▶ What the task requires:
What you return must match the records word for word.

[Extracted records]
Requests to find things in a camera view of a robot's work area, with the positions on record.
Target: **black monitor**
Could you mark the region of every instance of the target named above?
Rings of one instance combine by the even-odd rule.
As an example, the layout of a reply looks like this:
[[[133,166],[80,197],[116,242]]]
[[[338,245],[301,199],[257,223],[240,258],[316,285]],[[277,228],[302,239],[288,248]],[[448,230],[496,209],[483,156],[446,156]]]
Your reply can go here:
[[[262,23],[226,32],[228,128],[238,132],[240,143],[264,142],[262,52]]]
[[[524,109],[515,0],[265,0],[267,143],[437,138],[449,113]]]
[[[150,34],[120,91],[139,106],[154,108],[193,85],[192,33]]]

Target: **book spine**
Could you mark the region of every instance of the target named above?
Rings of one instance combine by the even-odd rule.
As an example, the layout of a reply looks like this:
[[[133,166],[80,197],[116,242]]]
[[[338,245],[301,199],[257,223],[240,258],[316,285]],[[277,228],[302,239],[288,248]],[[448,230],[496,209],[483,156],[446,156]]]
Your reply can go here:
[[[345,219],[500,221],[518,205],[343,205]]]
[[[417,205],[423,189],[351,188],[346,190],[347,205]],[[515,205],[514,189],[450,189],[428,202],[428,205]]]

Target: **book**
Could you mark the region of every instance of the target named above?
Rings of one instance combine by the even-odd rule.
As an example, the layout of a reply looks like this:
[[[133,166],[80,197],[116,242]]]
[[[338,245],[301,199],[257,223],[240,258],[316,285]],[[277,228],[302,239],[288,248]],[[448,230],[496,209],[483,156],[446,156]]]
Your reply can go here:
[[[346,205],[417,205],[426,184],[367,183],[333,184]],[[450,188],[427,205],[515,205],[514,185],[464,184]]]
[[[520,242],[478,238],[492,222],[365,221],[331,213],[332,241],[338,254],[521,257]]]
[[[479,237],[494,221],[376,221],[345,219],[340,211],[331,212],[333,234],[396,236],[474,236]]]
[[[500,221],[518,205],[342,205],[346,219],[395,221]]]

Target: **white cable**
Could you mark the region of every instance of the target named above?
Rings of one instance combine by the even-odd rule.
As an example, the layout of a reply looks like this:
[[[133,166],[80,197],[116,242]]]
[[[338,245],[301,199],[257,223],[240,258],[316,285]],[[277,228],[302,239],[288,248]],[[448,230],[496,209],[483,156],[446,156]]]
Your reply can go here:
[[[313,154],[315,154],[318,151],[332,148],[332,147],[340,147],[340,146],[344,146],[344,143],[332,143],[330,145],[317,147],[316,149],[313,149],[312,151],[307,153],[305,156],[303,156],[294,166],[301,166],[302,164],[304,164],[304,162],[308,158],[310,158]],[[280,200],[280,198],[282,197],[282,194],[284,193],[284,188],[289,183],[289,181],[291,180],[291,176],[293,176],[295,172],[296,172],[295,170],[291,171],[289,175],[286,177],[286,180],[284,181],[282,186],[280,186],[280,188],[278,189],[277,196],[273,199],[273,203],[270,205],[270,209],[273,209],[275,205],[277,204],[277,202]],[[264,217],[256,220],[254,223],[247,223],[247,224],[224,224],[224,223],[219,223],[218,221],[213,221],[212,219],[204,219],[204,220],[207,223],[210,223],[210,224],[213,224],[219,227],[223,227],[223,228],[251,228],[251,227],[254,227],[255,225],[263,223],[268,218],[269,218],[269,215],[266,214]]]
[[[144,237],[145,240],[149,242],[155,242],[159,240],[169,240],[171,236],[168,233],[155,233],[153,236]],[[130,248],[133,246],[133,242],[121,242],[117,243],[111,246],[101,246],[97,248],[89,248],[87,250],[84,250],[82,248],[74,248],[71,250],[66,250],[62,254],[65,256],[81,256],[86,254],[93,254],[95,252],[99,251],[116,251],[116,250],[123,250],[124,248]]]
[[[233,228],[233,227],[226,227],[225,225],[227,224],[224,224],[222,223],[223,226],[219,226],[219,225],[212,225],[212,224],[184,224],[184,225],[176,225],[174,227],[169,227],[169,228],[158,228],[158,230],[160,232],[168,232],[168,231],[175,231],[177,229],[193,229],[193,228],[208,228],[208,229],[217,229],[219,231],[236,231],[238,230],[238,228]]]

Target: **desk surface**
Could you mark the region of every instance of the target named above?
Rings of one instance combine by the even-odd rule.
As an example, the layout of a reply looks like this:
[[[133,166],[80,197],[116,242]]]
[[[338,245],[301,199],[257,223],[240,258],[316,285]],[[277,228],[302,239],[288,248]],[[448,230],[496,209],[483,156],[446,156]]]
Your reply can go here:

▶ Task solution:
Requests to find things in a camera view of a robot's work area, with the positions on record.
Target: **black monitor**
Could you mark the region of every instance of the target named above?
Rings of one instance combine by the even-odd rule.
As an example, the layout of a reply looks like this:
[[[133,166],[80,197],[116,242]]]
[[[338,245],[301,199],[257,223],[240,258],[316,285]],[[277,228],[302,239],[288,248]],[[448,230],[496,209],[483,156],[446,156]]]
Your reply can go here:
[[[262,23],[226,32],[228,128],[238,132],[240,143],[264,142],[262,52]]]
[[[524,109],[515,0],[265,0],[267,143],[437,138],[449,113]]]
[[[150,34],[120,91],[139,106],[154,108],[193,85],[192,33]]]

Target: **book spine**
Could you mark the region of every instance of the target named above?
Rings of one instance combine by the even-odd rule.
As an example, the layout of a reply looks like this:
[[[133,166],[80,197],[116,242]]]
[[[338,245],[301,199],[257,223],[240,258],[316,285]],[[277,228],[302,239],[288,248]],[[448,230],[496,209],[483,156],[446,156]]]
Your reply can go here:
[[[345,219],[500,221],[518,205],[343,205]]]
[[[417,205],[423,189],[351,188],[346,190],[347,205]],[[515,205],[514,189],[450,189],[428,202],[428,205]]]

Target: **book**
Could you mark the region of every instance of the target named above?
Rings of one instance combine by the even-odd rule.
As an example, the layout of a reply looks like this:
[[[133,166],[80,197],[116,242]]]
[[[338,245],[301,199],[257,223],[240,258],[316,285]],[[277,228],[302,239],[288,248]],[[448,230],[496,209],[483,156],[446,156]]]
Your reply can go here:
[[[346,205],[417,205],[426,184],[367,183],[333,184]],[[450,188],[427,205],[515,205],[514,185],[464,184]]]
[[[520,242],[478,238],[492,222],[365,221],[331,213],[332,241],[338,254],[521,257]]]
[[[479,237],[494,221],[376,221],[345,219],[340,211],[331,212],[333,234],[396,236],[474,236]]]
[[[500,221],[518,205],[342,205],[346,219],[395,221]]]

Target: **white cable**
Could you mark the region of every instance of the target named above?
Rings of one instance combine by the even-odd rule.
As an example, the layout of a reply looks like this:
[[[133,166],[80,197],[116,242]]]
[[[338,245],[301,199],[257,223],[240,258],[316,285]],[[277,228],[302,239],[288,248]],[[448,230],[496,209],[483,156],[446,156]]]
Your reply can go here:
[[[313,154],[315,154],[318,151],[332,148],[332,147],[340,147],[340,146],[344,146],[344,143],[332,143],[330,145],[317,147],[316,149],[313,149],[312,151],[307,153],[305,156],[303,156],[294,166],[301,166],[302,164],[304,164],[304,162],[308,158],[310,158]],[[280,200],[280,198],[282,197],[282,194],[284,193],[284,188],[289,183],[289,181],[291,180],[291,176],[293,176],[295,172],[296,172],[295,170],[291,171],[289,175],[286,177],[286,180],[284,181],[282,186],[280,186],[280,188],[278,189],[277,196],[273,199],[273,203],[270,205],[270,209],[273,209],[275,205],[277,204],[277,202]],[[264,217],[256,220],[254,223],[247,223],[247,224],[224,224],[224,223],[219,223],[218,221],[213,221],[212,219],[204,219],[204,220],[207,223],[210,223],[210,224],[213,224],[219,227],[223,227],[223,228],[251,228],[251,227],[254,227],[255,225],[263,223],[268,218],[269,218],[269,215],[266,214]]]
[[[144,237],[145,240],[149,242],[155,242],[159,240],[169,240],[171,236],[168,233],[155,233],[153,236]],[[130,248],[133,246],[133,242],[121,242],[117,243],[111,246],[101,246],[97,248],[89,248],[87,250],[84,250],[82,248],[74,248],[71,250],[66,250],[62,254],[65,256],[81,256],[86,254],[93,254],[95,252],[99,251],[116,251],[116,250],[123,250],[124,248]]]
[[[233,228],[233,227],[226,227],[225,225],[227,224],[224,224],[222,223],[223,226],[219,226],[219,225],[212,225],[212,224],[184,224],[184,225],[176,225],[174,227],[169,227],[169,228],[158,228],[158,230],[160,232],[168,232],[168,231],[175,231],[177,229],[193,229],[193,228],[208,228],[208,229],[217,229],[219,231],[236,231],[238,230],[238,228]]]

Target: **desk surface**
Could you mark the region of every instance of the target named above?
Rings of one instance combine by the even-odd rule.
As an example, the layout of a reply looks like this:
[[[133,166],[80,197],[116,242]]]
[[[338,245],[301,199],[257,223],[240,258],[316,285]],[[277,228],[302,239],[288,248]],[[448,230],[496,209],[483,156],[446,156]]]
Your reply can go here:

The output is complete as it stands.